Last Sunday, generally a very good day for the car park (car parks have feelings too, you know: they like to be popular), it too was strangely devoid of custom.
Perhaps it had something to do with the new sign that has been erected saying it will cost you Rp50,000 (US$5) to park there if you’re not in the store.


A Date to Remember if We’re Really Serious

WORLD Rabies Day is on September 28. The annual event, led by the Alliance for Rabies Control and supported by many human and animal health organisations worldwide, would ordinarily be of only passing interest. But this year, given the recent outbreak of rabies in Bali which killed a number of people in the Bukit-Jimbaran area, it takes on added importance.
Local authorities made commendable efforts in the months after the disease became apparent here, culling street and bush dogs – a regrettable necessity in the circumstances – and launching a vaccination and public awareness campaign.
Rabies is 100 percent preventable. Once symptoms appear however – except for one case in Wisconsin in the USA in 2004 where a previously unvaccinated girl of 15 recovered from the clinical symptoms of rabies – it is invariable fatal.
Prevention is difficult in a place like Bali where registration – of anything – is a moveable feast and where shortage of money has a negative impact on ongoing preventive health measures.
Local communities are the best place to service these needs. Balinese society – and indeed Indonesian society as a whole – is commendably communal. Nothing much goes unnoticed and (at least in Bali) you can count on banjars (community organisations) and the Pecalang (local security) to know everything.
The key is awareness. The number of free-living dogs, unfortunately, must be kept down. There’s a role there for organisations such as BAWA, the Ubud-based animal refuge, but the fact is controlling wild canine populations is largely a matter of culling. This is best organised and executed at the local level. Money (and the interest and commitment) must be found to fund and administer human preventive health measures and domestic animal vaccination programmes.
It looks as if the 2008-09 outbreak has been controlled.

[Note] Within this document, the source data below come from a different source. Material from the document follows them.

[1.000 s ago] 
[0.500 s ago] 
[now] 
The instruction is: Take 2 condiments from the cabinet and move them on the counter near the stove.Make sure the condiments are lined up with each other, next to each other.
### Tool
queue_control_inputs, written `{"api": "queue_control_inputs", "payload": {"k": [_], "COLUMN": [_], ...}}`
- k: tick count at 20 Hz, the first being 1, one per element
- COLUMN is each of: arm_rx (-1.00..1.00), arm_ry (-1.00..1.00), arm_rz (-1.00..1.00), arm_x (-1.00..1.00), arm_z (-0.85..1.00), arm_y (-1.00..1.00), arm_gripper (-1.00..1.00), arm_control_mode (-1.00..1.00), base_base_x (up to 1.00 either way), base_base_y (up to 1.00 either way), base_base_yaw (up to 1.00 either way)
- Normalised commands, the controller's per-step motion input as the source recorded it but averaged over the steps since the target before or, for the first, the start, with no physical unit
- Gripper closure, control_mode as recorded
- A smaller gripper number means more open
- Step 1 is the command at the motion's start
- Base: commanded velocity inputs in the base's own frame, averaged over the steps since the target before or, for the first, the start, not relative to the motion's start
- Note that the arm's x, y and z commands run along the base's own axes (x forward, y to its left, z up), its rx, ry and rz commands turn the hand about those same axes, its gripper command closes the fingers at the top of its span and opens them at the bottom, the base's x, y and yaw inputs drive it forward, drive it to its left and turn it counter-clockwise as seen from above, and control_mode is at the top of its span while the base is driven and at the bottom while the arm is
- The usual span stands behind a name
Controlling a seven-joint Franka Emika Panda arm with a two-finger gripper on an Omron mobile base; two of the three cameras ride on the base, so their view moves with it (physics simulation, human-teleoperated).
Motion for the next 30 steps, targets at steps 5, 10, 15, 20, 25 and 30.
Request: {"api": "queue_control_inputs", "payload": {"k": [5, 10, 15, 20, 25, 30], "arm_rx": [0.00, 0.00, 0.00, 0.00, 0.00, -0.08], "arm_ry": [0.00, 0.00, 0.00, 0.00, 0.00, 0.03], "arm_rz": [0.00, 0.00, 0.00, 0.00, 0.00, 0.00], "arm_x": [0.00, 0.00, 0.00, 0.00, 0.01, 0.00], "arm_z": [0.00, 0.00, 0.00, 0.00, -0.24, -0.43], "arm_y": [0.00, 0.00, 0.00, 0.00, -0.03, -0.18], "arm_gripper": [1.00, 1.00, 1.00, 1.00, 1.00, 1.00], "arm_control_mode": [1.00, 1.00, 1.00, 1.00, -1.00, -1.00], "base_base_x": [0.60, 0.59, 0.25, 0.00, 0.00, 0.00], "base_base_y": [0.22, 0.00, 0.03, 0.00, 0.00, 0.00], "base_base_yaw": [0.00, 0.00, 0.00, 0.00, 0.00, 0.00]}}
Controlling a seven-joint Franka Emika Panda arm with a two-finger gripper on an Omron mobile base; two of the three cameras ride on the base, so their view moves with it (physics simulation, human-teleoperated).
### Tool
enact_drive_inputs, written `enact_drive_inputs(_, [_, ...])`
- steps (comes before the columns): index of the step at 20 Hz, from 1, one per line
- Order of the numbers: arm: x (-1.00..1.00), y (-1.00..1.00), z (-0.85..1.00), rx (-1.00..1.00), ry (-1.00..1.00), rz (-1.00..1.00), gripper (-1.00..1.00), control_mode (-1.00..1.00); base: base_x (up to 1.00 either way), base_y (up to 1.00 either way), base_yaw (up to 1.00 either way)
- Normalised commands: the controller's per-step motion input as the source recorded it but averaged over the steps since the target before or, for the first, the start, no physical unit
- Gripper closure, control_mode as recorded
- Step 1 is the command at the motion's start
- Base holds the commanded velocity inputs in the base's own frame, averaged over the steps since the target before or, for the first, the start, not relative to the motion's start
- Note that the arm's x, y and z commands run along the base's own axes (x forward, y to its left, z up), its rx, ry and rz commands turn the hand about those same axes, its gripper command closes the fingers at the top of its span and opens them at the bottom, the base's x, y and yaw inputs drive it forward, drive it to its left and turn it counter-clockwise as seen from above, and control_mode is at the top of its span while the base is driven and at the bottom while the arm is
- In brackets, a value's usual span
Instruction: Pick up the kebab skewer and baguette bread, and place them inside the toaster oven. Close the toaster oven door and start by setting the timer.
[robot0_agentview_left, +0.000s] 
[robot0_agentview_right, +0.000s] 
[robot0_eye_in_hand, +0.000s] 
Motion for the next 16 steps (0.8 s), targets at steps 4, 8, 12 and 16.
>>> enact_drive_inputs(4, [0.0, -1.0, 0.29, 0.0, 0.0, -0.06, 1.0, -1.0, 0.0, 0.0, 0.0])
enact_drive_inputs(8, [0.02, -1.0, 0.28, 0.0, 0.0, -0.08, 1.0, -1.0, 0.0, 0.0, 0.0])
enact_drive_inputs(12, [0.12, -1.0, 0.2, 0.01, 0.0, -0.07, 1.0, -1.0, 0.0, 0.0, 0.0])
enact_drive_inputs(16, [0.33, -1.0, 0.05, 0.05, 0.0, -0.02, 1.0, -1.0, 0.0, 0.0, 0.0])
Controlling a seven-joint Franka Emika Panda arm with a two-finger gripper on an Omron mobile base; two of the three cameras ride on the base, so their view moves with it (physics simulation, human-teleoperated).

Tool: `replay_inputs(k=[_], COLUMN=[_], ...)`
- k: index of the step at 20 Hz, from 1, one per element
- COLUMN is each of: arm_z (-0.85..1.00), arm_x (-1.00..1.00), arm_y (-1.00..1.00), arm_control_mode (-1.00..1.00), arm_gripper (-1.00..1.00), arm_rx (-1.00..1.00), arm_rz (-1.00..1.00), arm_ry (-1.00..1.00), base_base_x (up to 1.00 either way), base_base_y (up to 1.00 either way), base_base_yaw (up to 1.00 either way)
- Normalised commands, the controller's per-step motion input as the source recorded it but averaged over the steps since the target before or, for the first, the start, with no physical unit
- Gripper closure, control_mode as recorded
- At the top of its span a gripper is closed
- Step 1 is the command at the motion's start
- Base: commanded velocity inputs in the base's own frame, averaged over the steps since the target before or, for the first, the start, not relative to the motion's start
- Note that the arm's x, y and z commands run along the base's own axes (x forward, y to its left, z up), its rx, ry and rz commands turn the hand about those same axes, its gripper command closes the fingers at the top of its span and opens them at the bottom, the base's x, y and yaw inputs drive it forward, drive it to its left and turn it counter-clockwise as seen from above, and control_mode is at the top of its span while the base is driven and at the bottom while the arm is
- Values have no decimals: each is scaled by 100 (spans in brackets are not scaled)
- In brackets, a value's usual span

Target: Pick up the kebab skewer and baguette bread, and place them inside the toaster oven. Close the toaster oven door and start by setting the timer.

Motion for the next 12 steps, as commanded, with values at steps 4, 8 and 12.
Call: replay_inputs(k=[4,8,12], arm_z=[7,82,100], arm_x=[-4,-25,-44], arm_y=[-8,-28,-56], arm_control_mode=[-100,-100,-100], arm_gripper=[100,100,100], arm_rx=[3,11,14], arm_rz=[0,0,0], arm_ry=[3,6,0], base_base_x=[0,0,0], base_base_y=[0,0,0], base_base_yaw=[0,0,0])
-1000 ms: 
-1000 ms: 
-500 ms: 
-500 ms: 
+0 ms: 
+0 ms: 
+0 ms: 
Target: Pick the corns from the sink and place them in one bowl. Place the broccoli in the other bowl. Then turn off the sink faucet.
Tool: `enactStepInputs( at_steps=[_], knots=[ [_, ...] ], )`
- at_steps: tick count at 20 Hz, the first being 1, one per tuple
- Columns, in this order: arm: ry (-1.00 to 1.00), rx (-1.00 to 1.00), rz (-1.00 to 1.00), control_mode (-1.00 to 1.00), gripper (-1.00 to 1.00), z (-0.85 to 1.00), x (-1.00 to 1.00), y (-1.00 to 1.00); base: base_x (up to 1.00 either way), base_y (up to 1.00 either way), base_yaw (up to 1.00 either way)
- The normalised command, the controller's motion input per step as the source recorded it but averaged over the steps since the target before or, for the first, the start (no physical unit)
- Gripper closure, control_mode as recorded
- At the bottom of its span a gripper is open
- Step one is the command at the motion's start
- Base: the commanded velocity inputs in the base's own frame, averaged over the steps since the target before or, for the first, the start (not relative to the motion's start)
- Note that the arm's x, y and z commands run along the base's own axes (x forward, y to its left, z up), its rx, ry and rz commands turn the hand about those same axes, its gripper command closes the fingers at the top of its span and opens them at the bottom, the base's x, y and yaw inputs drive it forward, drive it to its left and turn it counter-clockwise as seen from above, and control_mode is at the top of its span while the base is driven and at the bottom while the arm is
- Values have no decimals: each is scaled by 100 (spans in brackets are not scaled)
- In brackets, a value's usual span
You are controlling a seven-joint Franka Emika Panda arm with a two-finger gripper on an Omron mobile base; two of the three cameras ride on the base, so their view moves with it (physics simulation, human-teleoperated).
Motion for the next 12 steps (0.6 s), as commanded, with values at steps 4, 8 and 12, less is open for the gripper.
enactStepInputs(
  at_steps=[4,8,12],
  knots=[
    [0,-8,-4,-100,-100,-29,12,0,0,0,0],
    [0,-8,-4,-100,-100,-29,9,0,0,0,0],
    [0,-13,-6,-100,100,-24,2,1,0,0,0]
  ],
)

Bali had been “rabies free” for 10 years before last year’s mini-epidemic. But local communities – and the provincial government – must stay on the job: otherwise, inevitably, this horrible disease will return.
Worldwide, it kills 55,000 people a year, half of them children under 15.


Hot Stuff

WHAT would life be like without chili? Or for that matter, cuisine? Which not without coincidence seems to be a theme of this week’s Diary. Well, you’ve got to eat.
The Chili Festival, a whole month of tongue-tingling and digestive disturbance, is upon us. It offers the authentic taste of Bali from the traditions of the royal family of Karangasem, whose territories once included not only much of magic East Bali but also West Lombok, which the kingdom of Karangasem invaded in the 18th century, taking Hinduism with it.
The festival, from August 1, is at the Bali Safari and Marine Park in Gianyar.

Playing the Goat

WE came across a lovely little story the other day, about the beauty of Indian goats. Apparently they are a hit with farmers in the country around Bojonegoro, East Java, not only because they are beautiful but because their meat is much prized by consumers. It’s said to be better than Indonesian goat.
One naturally places a premium of quality. If you see kambing (goat) on a menu, and your fancy turns towards such gourmet fare, it’s generally best not to think too long about its provenance but just to hope it has had the stringiness cooked out of it.
Hec’s mum was a master of that: she was a true aficionada of the venerable Ah Sou’tah School of cuisine, where you cook and cook and ... well, you get the picture.
It’s a style, by the way, that lends itself to the traditional method of preparing Australian bush turkey for the table: You cook the turkey in a large pot with a big rock. When the rock is soft, you throw away the turkey and eat the rock.
But seriously, it’s good to read that Indian influences continue to have an impact on the archipelago (there’s such a long history to that!) and that the goat farmers of East Java are making premium income from providing beautiful goats.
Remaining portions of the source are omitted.